Exercise description — Without the pictures, set down the records below word for word.

------------------------------

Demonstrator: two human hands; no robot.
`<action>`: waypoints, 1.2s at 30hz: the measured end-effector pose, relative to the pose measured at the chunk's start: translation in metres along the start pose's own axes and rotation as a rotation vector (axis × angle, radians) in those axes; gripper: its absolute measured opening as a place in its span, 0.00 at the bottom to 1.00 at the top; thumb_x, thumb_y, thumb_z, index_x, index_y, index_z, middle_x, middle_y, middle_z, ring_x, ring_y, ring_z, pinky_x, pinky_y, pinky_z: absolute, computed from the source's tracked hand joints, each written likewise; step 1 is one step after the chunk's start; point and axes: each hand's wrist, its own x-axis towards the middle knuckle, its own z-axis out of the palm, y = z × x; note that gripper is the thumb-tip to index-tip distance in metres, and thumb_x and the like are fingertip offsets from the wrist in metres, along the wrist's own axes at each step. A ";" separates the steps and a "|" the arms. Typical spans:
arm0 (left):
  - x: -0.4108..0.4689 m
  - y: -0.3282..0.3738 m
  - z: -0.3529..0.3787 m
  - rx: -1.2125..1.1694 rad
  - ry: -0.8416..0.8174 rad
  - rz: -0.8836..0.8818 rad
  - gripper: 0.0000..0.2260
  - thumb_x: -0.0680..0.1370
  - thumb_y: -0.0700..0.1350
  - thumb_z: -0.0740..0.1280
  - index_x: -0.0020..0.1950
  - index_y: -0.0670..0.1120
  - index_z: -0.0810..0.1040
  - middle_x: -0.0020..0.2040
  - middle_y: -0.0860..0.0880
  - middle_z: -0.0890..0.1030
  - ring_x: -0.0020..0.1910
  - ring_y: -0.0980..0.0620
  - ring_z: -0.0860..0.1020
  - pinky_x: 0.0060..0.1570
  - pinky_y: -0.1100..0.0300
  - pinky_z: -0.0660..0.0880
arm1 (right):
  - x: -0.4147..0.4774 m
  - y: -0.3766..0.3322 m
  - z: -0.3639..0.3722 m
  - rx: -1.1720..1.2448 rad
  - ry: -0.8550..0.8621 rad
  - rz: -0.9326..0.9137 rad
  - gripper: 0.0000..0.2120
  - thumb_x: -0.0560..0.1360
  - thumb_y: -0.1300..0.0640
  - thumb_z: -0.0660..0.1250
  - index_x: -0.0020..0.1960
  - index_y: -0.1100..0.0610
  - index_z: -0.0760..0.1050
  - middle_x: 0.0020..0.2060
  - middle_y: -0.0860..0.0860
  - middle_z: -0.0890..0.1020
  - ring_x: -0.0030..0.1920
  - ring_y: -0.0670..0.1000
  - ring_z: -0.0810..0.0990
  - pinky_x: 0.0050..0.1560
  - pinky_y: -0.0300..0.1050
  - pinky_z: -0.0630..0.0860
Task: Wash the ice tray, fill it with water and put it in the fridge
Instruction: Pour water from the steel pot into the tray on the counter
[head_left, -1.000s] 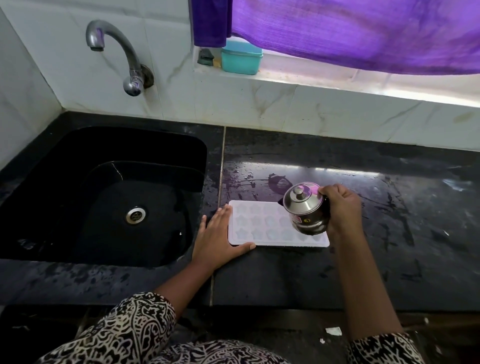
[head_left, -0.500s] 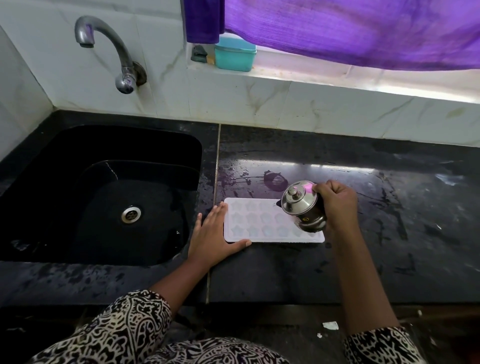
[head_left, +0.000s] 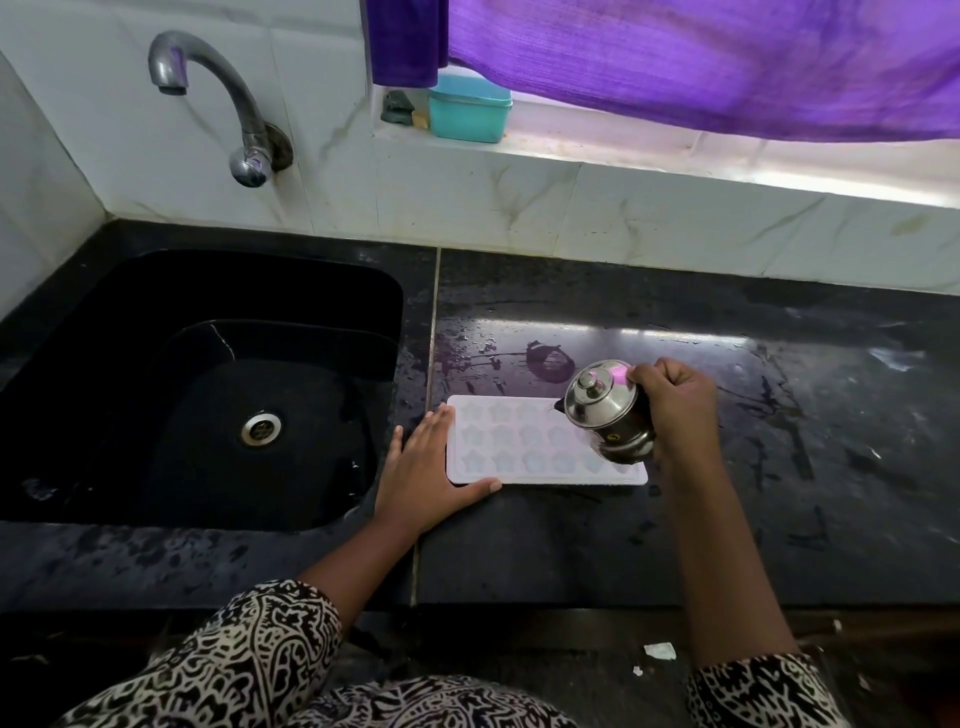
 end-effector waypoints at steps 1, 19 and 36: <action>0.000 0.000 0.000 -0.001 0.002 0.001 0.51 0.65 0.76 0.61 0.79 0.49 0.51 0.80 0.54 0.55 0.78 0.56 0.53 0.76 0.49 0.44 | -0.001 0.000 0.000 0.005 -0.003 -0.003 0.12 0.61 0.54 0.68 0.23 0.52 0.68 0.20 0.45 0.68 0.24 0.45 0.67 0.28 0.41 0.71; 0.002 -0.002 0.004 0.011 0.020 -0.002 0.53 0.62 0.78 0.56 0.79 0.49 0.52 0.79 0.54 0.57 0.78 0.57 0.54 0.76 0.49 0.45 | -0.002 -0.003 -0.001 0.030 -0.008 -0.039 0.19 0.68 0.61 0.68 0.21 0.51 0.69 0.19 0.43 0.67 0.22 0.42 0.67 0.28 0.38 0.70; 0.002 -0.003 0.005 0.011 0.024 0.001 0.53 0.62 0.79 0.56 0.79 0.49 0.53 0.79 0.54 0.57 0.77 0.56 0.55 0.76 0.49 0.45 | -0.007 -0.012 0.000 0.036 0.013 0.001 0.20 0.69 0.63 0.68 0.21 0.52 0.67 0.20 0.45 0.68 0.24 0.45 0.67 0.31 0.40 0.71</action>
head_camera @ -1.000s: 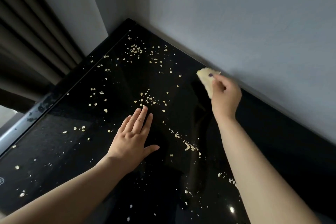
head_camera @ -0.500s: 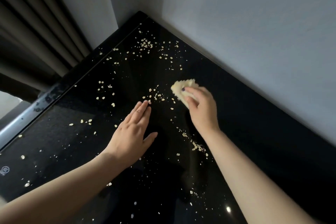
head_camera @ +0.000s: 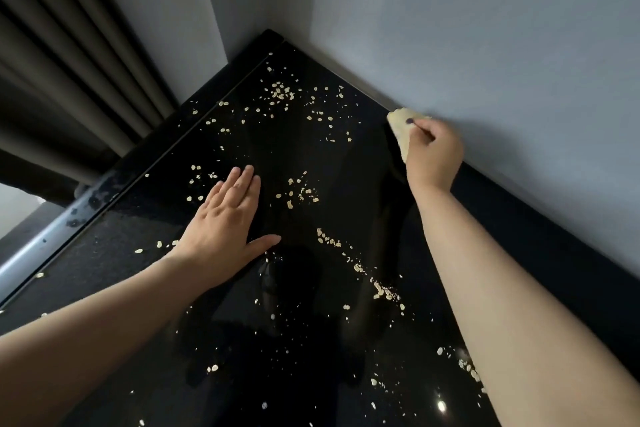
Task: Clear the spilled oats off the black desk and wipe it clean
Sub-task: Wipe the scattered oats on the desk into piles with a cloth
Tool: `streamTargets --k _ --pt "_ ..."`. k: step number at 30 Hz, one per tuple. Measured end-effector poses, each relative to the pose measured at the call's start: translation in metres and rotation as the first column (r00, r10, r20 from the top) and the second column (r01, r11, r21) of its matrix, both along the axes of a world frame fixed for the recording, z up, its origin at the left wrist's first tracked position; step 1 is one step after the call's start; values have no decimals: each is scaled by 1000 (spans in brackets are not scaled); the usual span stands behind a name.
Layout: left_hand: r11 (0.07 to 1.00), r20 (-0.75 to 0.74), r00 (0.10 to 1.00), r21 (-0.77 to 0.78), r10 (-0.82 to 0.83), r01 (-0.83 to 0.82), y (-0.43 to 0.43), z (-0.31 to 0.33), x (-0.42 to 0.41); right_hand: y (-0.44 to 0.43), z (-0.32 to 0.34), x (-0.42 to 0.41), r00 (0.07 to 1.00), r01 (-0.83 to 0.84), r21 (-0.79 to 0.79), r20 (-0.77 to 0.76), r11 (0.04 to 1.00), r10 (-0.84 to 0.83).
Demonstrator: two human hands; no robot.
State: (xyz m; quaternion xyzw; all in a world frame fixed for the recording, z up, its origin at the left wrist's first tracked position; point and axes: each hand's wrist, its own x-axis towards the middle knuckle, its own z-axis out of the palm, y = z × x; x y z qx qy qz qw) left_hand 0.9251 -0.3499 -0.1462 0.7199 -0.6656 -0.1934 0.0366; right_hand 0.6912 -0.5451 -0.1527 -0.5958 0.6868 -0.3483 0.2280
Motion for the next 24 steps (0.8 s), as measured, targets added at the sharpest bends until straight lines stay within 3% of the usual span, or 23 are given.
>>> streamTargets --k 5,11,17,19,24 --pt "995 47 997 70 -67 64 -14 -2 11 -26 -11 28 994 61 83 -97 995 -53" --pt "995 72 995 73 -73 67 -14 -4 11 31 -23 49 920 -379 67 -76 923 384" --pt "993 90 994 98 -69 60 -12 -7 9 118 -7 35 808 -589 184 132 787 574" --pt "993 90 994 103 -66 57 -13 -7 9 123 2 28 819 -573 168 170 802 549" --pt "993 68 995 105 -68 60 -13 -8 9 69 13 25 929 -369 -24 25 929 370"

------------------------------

Response for this exercise —
Demonstrator: two human hands; no robot.
`<action>`: waypoints, 1.2s at 30hz: the measured end-effector pose, relative to the pose measured at the chunk's start: translation in metres along the start pose's own axes and rotation as a rotation vector (axis × angle, radians) in those axes; gripper: its absolute measured opening as a place in its span, 0.00 at the bottom to 1.00 at the top; thumb_x, thumb_y, thumb_z, index_x, index_y, index_z, middle_x, middle_y, middle_z, ring_x, ring_y, ring_z, pinky_x, pinky_y, pinky_z: absolute, computed from the source's tracked hand joints, each written likewise; step 1 is one step after the chunk's start; point and axes: each hand's wrist, its own x-axis towards the middle knuckle, its own z-axis out of the palm, y = z × x; note that gripper is the thumb-tip to index-tip distance in metres, and thumb_x and the like are fingertip offsets from the wrist in metres, along the wrist's own axes at each step. A ";" separates the steps and a "|" the arms. Typical spans:
arm0 (left):
  - x: -0.4108..0.4689 m
  - y: -0.3282..0.3738 m
  - z: -0.3529..0.3787 m
  - rx: -1.2125..1.1694 rad
  - ry: -0.8416..0.8174 rad
  - rz: -0.8836..0.8818 rad
  - gripper: 0.0000..0.2260
  - thumb_x: -0.0680..0.1370
  - thumb_y: -0.0700..0.1350
  - thumb_z: -0.0740..0.1280
  - index_x: -0.0020..0.1950
  - index_y: -0.0670..0.1120
  - index_z: -0.0810..0.1040
  - middle_x: -0.0020..0.2040
  - middle_y: -0.0860..0.0880
  - middle_z: -0.0890..0.1030
  - ring_x: -0.0020..0.1910
  - ring_y: -0.0980..0.0620
  - ring_z: -0.0860..0.1020
  - pinky_x: 0.0060..0.1570
  - pinky_y: -0.1100..0.0300
  - pinky_z: -0.0660..0.0880
arm1 (right):
  - x: -0.4147..0.4774 m
  - y: -0.3766..0.3322 m
  - z: -0.3639..0.3722 m
  - rx: -1.1720..1.2448 rad
  - ry: -0.8550..0.8621 rad
  - rz: -0.9326..0.9137 rad
  - gripper: 0.0000..0.2120
  - thumb_x: -0.0560..0.1360
  - thumb_y: -0.1300..0.0640
  - thumb_z: -0.0660..0.1250
  - index_x: -0.0020..0.1960
  - index_y: -0.1100..0.0610
  - index_z: -0.0760..0.1050
  - middle_x: 0.0020..0.2060
  - middle_y: -0.0860..0.0860
  - middle_z: -0.0890..0.1020
  - ring_x: -0.0030..0.1920
  - ring_y: -0.0670..0.1000
  - ring_z: -0.0810..0.0990
  - pinky_x: 0.0050..0.1560
  - pinky_y: -0.0300..0.1050
  - pinky_z: -0.0630..0.0860
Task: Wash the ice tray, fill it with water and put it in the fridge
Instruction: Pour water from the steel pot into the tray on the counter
[head_left, -1.000s] 
[head_left, -0.500s] 
[head_left, +0.000s] 
 end-effector waypoints at steps 1, 19 and 36: <action>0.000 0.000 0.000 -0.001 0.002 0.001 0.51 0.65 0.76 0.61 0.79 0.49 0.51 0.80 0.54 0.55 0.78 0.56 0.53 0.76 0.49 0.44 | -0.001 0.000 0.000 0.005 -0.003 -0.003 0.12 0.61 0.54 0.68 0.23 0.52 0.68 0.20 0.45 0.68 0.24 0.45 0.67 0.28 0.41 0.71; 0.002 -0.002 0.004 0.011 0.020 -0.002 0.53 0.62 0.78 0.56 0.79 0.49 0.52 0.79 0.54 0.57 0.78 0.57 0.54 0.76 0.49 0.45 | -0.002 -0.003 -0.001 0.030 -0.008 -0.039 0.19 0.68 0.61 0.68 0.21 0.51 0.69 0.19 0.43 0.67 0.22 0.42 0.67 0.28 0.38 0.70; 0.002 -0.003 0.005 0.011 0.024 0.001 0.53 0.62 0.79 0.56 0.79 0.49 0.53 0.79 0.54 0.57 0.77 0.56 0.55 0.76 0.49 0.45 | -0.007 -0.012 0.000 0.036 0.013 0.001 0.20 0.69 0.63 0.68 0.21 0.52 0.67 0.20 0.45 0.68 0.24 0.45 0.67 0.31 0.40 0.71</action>
head_camera @ -1.000s: 
head_camera @ -0.500s: 
head_camera @ +0.000s: 
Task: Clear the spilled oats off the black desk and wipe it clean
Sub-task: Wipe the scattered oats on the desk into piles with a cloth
Tool: `streamTargets --k _ --pt "_ ..."`. k: step number at 30 Hz, one per tuple. Measured end-effector poses, each relative to the pose measured at the call's start: translation in metres and rotation as the first column (r00, r10, r20 from the top) and the second column (r01, r11, r21) of its matrix, both along the axes of a world frame fixed for the recording, z up, its origin at the left wrist's first tracked position; step 1 is one step after the call's start; values have no decimals: each is scaled by 1000 (spans in brackets are not scaled); the usual span stands behind a name.
Layout: left_hand: r11 (0.07 to 1.00), r20 (-0.75 to 0.74), r00 (0.10 to 1.00), r21 (-0.77 to 0.78), r10 (-0.82 to 0.83), r01 (-0.83 to 0.82), y (-0.43 to 0.43), z (-0.31 to 0.33), x (-0.42 to 0.41); right_hand: y (-0.44 to 0.43), z (-0.32 to 0.34), x (-0.42 to 0.41), r00 (0.07 to 1.00), r01 (-0.83 to 0.84), r21 (-0.79 to 0.79), r20 (-0.77 to 0.76), r11 (0.04 to 1.00), r10 (-0.84 to 0.83).
Demonstrator: two human hands; no robot.
State: (xyz m; quaternion xyzw; all in a world frame fixed for the recording, z up, its origin at the left wrist's first tracked position; point and axes: each hand's wrist, its own x-axis towards the middle knuckle, its own z-axis out of the palm, y = z × x; x y z qx qy qz qw) left_hand 0.9251 -0.3499 -0.1462 0.7199 -0.6656 -0.1934 0.0366; right_hand 0.6912 -0.5451 -0.1527 -0.5958 0.6868 -0.3483 0.2280
Motion for the next 24 steps (0.8 s), as measured, targets added at the sharpest bends until straight lines stay within 3% of the usual span, or 23 are given.
>>> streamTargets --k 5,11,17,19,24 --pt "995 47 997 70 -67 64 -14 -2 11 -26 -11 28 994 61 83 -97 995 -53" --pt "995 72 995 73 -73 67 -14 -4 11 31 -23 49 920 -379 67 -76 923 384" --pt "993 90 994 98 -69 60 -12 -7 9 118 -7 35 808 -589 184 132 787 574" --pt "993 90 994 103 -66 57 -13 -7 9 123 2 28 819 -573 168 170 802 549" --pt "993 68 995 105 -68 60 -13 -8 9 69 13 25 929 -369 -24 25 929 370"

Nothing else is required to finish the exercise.